WORK REQUEST: Every entry below needs to be copied exactly.

[Saved data entries]

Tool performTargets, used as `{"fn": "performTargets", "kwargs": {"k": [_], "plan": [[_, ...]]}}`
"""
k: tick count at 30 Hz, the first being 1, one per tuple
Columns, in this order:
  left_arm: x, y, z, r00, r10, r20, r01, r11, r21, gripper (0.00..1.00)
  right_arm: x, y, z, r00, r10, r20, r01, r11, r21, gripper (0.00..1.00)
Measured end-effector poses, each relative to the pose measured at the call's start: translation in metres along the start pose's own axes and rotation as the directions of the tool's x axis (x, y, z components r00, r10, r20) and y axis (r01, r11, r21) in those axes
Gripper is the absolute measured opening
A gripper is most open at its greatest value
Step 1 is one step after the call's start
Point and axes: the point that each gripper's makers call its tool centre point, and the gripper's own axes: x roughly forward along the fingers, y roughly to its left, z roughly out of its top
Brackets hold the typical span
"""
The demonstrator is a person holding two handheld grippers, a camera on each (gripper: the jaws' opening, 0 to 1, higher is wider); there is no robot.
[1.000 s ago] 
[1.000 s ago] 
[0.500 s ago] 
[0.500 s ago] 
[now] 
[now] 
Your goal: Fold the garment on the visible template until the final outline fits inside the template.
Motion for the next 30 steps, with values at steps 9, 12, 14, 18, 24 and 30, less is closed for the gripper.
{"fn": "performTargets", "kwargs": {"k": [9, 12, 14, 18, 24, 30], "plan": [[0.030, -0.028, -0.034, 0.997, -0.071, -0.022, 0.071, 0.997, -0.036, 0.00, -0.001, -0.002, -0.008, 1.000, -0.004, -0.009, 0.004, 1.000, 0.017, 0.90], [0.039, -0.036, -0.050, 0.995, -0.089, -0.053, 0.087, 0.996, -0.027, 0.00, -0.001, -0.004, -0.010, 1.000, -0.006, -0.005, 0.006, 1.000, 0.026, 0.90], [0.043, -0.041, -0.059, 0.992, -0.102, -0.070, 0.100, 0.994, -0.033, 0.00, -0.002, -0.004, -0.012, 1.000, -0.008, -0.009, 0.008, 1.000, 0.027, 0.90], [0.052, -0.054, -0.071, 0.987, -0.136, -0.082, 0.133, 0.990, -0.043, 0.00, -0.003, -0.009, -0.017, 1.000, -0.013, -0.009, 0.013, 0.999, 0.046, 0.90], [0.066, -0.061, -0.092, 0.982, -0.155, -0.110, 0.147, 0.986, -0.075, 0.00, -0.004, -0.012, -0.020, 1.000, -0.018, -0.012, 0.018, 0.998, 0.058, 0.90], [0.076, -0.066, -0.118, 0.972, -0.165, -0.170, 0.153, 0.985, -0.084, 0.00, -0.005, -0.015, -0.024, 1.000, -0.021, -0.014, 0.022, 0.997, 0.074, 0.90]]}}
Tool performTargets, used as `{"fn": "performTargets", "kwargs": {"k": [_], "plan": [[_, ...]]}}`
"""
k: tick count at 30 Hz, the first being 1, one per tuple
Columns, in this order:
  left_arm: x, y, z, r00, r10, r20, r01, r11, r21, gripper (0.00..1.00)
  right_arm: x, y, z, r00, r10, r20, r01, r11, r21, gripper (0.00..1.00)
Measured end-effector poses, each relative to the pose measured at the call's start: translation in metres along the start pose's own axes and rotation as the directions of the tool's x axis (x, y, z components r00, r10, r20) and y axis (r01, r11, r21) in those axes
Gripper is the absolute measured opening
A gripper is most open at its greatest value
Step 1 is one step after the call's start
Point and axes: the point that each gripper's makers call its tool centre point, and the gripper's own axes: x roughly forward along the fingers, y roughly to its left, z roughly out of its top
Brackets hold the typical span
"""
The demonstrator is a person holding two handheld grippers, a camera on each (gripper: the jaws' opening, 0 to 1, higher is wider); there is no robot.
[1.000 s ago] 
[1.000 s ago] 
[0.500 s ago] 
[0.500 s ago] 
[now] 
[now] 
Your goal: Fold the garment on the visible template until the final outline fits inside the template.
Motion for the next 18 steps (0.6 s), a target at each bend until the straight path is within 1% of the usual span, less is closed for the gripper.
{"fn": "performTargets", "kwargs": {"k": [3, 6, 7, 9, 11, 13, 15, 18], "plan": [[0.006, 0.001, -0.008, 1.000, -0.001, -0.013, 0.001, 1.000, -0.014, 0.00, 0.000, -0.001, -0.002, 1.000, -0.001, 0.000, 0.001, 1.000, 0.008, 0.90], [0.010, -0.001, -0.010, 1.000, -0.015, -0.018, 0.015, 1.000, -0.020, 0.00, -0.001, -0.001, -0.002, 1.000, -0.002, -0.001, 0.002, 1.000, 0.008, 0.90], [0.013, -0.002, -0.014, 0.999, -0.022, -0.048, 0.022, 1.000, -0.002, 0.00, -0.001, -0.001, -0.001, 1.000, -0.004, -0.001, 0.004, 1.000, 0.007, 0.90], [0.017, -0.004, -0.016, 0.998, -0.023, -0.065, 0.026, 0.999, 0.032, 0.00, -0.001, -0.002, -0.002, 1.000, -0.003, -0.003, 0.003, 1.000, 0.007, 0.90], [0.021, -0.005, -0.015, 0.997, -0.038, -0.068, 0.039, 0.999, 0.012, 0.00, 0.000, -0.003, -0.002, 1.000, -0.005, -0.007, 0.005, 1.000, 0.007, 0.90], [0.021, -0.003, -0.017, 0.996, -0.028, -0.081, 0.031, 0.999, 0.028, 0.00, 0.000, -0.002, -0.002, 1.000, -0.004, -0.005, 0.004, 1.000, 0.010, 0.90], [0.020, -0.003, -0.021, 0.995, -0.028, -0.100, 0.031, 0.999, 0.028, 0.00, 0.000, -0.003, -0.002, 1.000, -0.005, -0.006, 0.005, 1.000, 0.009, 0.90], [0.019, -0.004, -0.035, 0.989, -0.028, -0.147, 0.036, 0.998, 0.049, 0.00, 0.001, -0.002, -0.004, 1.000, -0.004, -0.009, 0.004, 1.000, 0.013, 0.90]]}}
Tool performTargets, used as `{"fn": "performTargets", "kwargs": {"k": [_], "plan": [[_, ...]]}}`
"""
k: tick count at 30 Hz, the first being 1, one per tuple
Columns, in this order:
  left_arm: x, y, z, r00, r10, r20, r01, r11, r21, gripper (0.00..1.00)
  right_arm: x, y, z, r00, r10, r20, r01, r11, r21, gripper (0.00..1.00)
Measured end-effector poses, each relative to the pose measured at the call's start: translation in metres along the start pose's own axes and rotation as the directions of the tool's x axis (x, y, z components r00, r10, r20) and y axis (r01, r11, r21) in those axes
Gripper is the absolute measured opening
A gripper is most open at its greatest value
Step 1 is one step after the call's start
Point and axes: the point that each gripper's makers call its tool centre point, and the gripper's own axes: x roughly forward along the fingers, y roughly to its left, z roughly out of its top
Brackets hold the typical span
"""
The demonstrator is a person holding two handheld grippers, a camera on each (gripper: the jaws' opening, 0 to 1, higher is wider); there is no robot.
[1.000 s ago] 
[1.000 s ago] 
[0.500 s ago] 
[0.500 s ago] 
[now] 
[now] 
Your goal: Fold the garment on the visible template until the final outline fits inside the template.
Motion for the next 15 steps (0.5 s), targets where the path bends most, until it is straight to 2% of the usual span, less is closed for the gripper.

FINAL ANSWER:
Tool performTargets, used as `{"fn": "performTargets", "kwargs": {"k": [_], "plan": [[_, ...]]}}`
"""
k: tick count at 30 Hz, the first being 1, one per tuple
Columns, in this order:
  left_arm: x, y, z, r00, r10, r20, r01, r11, r21, gripper (0.00..1.00)
  right_arm: x, y, z, r00, r10, r20, r01, r11, r21, gripper (0.00..1.00)
Measured end-effector poses, each relative to the pose measured at the call's start: translation in metres along the start pose's own axes and rotation as the directions of the tool's x axis (x, y, z components r00, r10, r20) and y axis (r01, r11, r21) in those axes
Gripper is the absolute measured opening
A gripper is most open at its greatest value
Step 1 is one step after the call's start
Point and axes: the point that each gripper's makers call its tool centre point, and the gripper's own axes: x roughly forward along the fingers, y roughly to its left, z roughly out of its top
Brackets hold the typical span
"""
The demonstrator is a person holding two handheld grippers, a camera on each (gripper: the jaws' opening, 0 to 1, higher is wider); there is no robot.
[1.000 s ago] 
[1.000 s ago] 
[0.500 s ago] 
[0.500 s ago] 
[now] 
[now] 
Your goal: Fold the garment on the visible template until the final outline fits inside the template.
Motion for the next 30 steps, with values at steps 9, 12, 14, 18, 24 and 30, less is closed for the gripper.
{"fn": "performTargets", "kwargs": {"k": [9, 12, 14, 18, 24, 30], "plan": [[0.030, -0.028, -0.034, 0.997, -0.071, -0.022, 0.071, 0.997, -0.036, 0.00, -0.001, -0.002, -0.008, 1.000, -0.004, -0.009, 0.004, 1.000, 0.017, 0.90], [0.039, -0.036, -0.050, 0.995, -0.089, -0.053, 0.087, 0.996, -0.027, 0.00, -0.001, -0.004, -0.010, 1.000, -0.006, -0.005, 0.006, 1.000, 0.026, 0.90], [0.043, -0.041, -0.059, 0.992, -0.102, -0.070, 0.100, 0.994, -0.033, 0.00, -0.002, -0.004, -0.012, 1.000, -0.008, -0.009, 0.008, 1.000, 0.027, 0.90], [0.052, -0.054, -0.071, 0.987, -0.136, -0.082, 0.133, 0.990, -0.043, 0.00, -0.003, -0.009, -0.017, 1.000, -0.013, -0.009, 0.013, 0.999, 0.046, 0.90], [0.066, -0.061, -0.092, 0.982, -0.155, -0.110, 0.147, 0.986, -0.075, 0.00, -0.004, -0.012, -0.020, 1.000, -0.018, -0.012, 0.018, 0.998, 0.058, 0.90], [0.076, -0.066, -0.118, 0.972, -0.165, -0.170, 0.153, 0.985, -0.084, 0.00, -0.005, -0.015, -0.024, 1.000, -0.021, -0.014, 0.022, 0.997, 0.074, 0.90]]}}
Tool performTargets, used as `{"fn": "performTargets", "kwargs": {"k": [_], "plan": [[_, ...]]}}`
"""
k: tick count at 30 Hz, the first being 1, one per tuple
Columns, in this order:
  left_arm: x, y, z, r00, r10, r20, r01, r11, r21, gripper (0.00..1.00)
  right_arm: x, y, z, r00, r10, r20, r01, r11, r21, gripper (0.00..1.00)
Measured end-effector poses, each relative to the pose measured at the call's start: translation in metres along the start pose's own axes and rotation as the directions of the tool's x axis (x, y, z components r00, r10, r20) and y axis (r01, r11, r21) in those axes
Gripper is the absolute measured opening
A gripper is most open at its greatest value
Step 1 is one step after the call's start
Point and axes: the point that each gripper's makers call its tool centre point, and the gripper's own axes: x roughly forward along the fingers, y roughly to its left, z roughly out of its top
Brackets hold the typical span
"""
The demonstrator is a person holding two handheld grippers, a camera on each (gripper: the jaws' opening, 0 to 1, higher is wider); there is no robot.
[1.000 s ago] 
[1.000 s ago] 
[0.500 s ago] 
[0.500 s ago] 
[now] 
[now] 
Your goal: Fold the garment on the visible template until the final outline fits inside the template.
Motion for the next 18 steps (0.6 s), a target at each bend until the straight path is within 1% of the usual span, less is closed for the gripper.
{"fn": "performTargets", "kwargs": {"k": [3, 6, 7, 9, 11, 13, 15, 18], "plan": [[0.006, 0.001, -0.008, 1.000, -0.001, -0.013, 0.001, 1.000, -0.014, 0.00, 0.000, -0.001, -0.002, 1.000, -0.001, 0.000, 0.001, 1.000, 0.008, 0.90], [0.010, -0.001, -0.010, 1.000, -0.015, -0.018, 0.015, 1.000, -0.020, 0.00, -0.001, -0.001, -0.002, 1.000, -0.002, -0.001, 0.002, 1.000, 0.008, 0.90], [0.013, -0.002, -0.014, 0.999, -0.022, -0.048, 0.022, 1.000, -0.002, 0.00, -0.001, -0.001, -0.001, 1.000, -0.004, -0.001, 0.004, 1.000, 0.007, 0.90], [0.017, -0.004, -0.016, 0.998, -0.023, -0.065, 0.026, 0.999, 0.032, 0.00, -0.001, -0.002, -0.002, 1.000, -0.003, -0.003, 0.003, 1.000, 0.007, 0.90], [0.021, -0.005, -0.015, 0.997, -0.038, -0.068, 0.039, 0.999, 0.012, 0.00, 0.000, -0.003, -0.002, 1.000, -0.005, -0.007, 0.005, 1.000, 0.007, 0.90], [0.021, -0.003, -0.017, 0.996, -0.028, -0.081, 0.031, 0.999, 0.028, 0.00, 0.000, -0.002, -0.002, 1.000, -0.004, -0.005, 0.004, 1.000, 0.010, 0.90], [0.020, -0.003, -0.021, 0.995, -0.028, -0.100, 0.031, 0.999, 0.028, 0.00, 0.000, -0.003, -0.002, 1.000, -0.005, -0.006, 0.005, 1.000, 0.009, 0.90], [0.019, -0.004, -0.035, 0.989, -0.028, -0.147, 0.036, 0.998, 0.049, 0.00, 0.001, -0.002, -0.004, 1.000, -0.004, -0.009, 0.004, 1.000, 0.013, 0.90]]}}
Tool performTargets, used as `{"fn": "performTargets", "kwargs": {"k": [_], "plan": [[_, ...]]}}`
"""
k: tick count at 30 Hz, the first being 1, one per tuple
Columns, in this order:
  left_arm: x, y, z, r00, r10, r20, r01, r11, r21, gripper (0.00..1.00)
  right_arm: x, y, z, r00, r10, r20, r01, r11, r21, gripper (0.00..1.00)
Measured end-effector poses, each relative to the pose measured at the call's start: translation in metres along the start pose's own axes and rotation as the directions of the tool's x axis (x, y, z components r00, r10, r20) and y axis (r01, r11, r21) in those axes
Gripper is the absolute measured opening
A gripper is most open at its greatest value
Step 1 is one step after the call's start
Point and axes: the point that each gripper's makers call its tool centre point, and the gripper's own axes: x roughly forward along the fingers, y roughly to its left, z roughly out of its top
Brackets hold the typical span
"""
The demonstrator is a person holding two handheld grippers, a camera on each (gripper: the jaws' opening, 0 to 1, higher is wider); there is no robot.
[1.000 s ago] 
[1.000 s ago] 
[0.500 s ago] 
[0.500 s ago] 
[now] 
[now] 
Your goal: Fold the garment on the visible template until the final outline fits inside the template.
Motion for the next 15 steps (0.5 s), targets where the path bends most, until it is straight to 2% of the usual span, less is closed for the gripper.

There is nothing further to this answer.